There's a warning about criminals exploiting the Google Alerts service to try to direct users to malicious websites. Bleeping Computer says attackers create spam pages with popular keywords so that they appear in Google's search index.

The endless succession of data leaks from cloud storage solutions is due to organisations having poor visibility into how they are configured and little ability to audit and manage them, according to research from McAfee.

A reminder to check there's nothing on used hard disks if they're being sold. The University of Hertfordshire examined a sample of 200 used drives and found 59 percent of them contained data from their previous owners. UK government advice on secure deletion is here.

Instagram users are being targeted by a campaign trying to steal their credentials by scaring them with fake copyright infringement alerts.

The elderly are at a heightened risk from online scams and a case in the US illustrates the scale of the problem. Two people are alleged to have stolen $10 million by telling people their devices were infected with malicious software and would need an expensive and completely pointless fix.

Updates

Apple: As expected, a new update of iOS has been released to fix the problems with last week's version.

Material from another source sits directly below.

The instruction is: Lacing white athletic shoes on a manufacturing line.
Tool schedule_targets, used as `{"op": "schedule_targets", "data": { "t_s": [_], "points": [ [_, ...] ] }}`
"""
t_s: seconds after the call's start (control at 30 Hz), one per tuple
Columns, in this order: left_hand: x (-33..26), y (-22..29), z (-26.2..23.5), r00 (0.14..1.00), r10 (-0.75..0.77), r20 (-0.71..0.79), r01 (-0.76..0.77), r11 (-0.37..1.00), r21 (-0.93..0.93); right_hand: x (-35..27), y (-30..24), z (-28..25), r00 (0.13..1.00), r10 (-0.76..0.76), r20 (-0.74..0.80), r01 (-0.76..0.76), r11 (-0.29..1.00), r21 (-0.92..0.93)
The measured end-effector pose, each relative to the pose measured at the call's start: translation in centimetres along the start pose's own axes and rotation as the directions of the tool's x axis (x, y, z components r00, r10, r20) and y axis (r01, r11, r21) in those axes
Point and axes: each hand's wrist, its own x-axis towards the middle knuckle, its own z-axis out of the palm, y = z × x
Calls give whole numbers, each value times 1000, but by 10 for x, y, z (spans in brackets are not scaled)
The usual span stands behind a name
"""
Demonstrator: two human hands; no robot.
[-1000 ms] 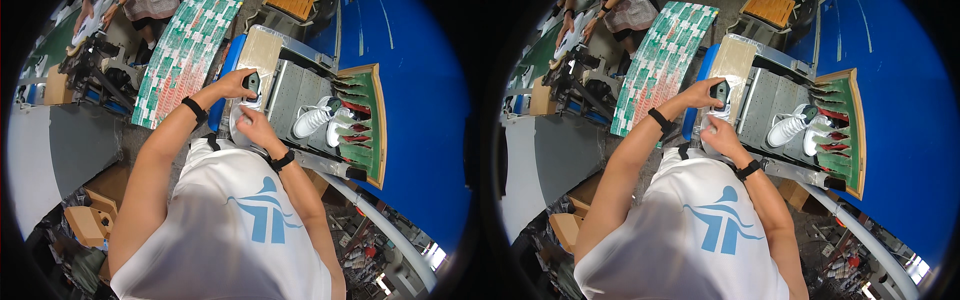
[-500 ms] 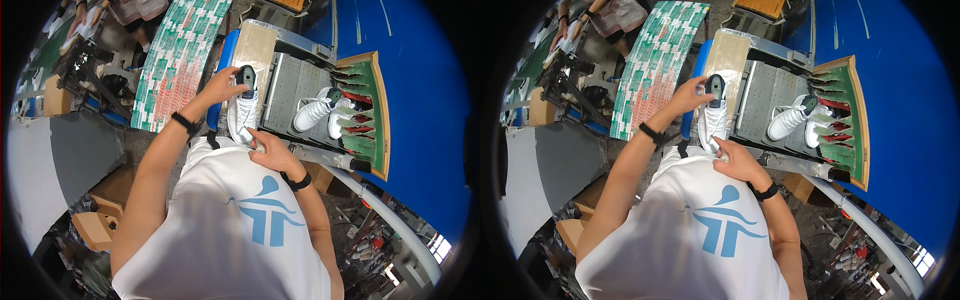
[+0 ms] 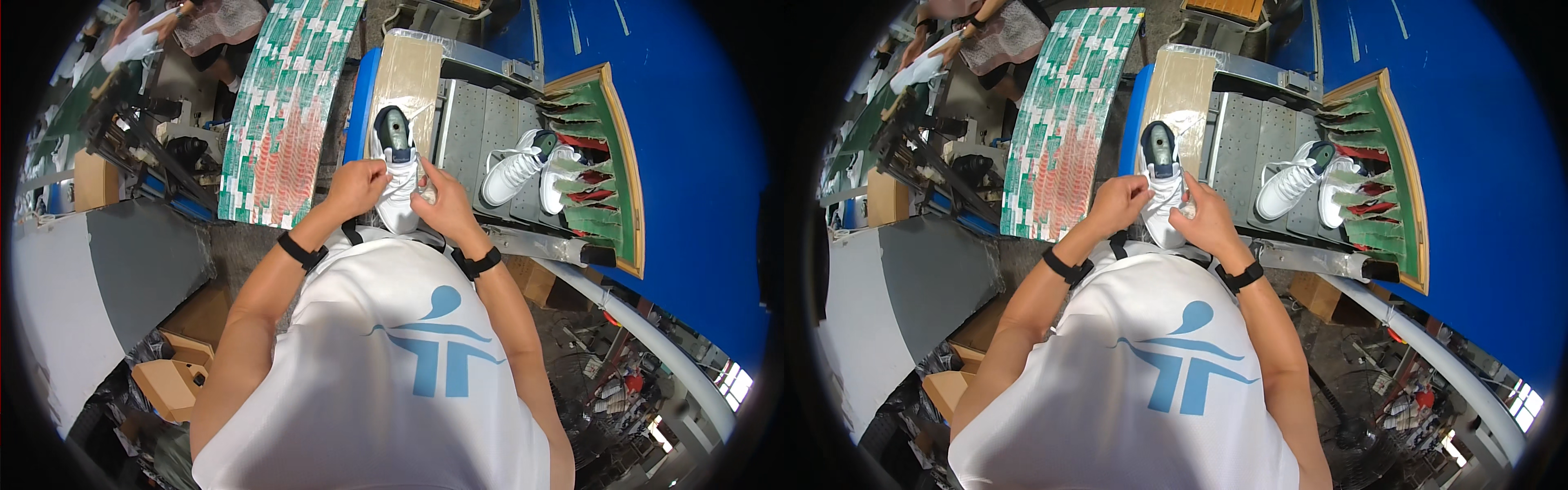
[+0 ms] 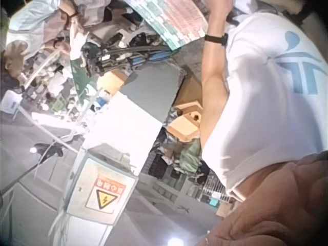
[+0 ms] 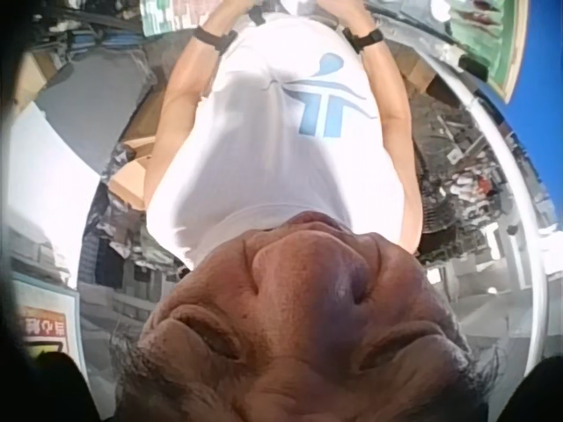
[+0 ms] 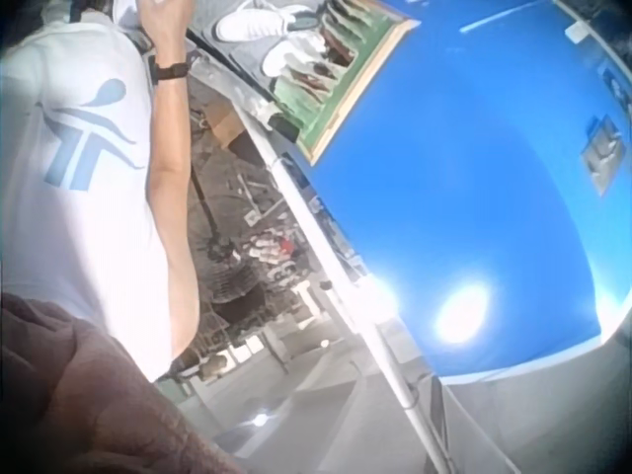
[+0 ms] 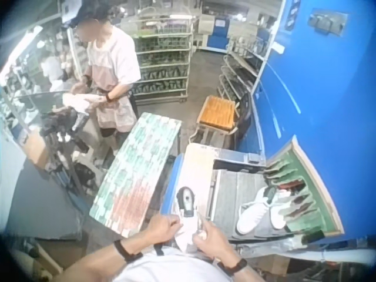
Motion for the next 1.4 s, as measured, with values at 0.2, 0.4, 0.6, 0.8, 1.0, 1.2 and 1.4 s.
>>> {"op": "schedule_targets", "data": {
  "t_s": [0.2, 0.4, 0.6, 0.8, 1.0, 1.2, 1.4],
  "points": [
    [-15, -27, 9, 994, -37, 99, 57, 977, -204, -2, -2, 4, 990, -67, 123, 63, 997, 39],
    [-3, -34, 14, 968, -114, 222, 217, 823, -526, -1, 1, -9, 984, -31, 176, 43, 997, -64],
    [35, -37, 2, 967, 75, 245, 175, 503, -846, -31, 21, 0, 998, 42, 48, -46, 996, 75],
    [22, -40, 27, 924, -228, 307, 382, 588, -713, -31, 29, 6, 997, 66, -49, -58, 986, 154],
    [39, -24, -13, 976, -204, 82, 172, 942, 289, -19, 30, -21, 998, 36, -57, -33, 998, 56],
    [102, 22, 18, 957, 285, 54, -288, 956, 59, -8, 24, -24, 999, -16, 32, 20, 992, -123],
    [138, -7, 22, 938, 272, 216, -265, 962, -61, -64, -3, -56, 993, -29, 113, 74, 905, -419]
  ]
}}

Among the issues addressed by 13.1 are faulty icons, problems with Mail and with signing in to apps and general instability. We're not convinced there won't also be problems with this version (which ordinarily would have been released at the end of September) but we advise not to delay too long before taking the update because of the security fixes in it. One issue that has already been discovered affects 3rd party keyboards and could allow manufacturers to collect keystroke data without the user's knowledge. Apple says this will be addressed in a future release. Meanwhile Apple has released iOS12.4.2 for older devices that can't run 13.1.

Chrome: Serious issues affecting the latest version of Google's web browser. Google has admitted that it contained a bug that damages the file system on macOS machines with System Integrity Protection (SIP) disabled. Meanwhile, Microsoft has warned that it “severely degrades” Microsoft cloud services. A fix is not due until October 22.

vBulletin: Patch released for widely-used forum software to fix a previously unknown (zero-day) issue. The issue is already being exploited so it's essential to update immediately.

Microsoft: Emergency security update for Internet Explorer to address a critical flaw in the browser that's already being exploited.

Forcepoint: Update for Forcepoint VPN Client for Windows to address vulnerability that can be exploited to escalate privileges.

VMware: Updates for ESXi, vCenter Server, Workstation, Fusion, VMRC and Horizon Client products to fix a range of serious issues.

Adobe: Update fixes three vulnerabilities in ColdFusion web application platform.

Cisco: Another set of updates for IOS and IOS XE network operating systems, and a fix for an issue that could give guest users root access to the 800 and 1000 series of Industrial Integrated Services Routers.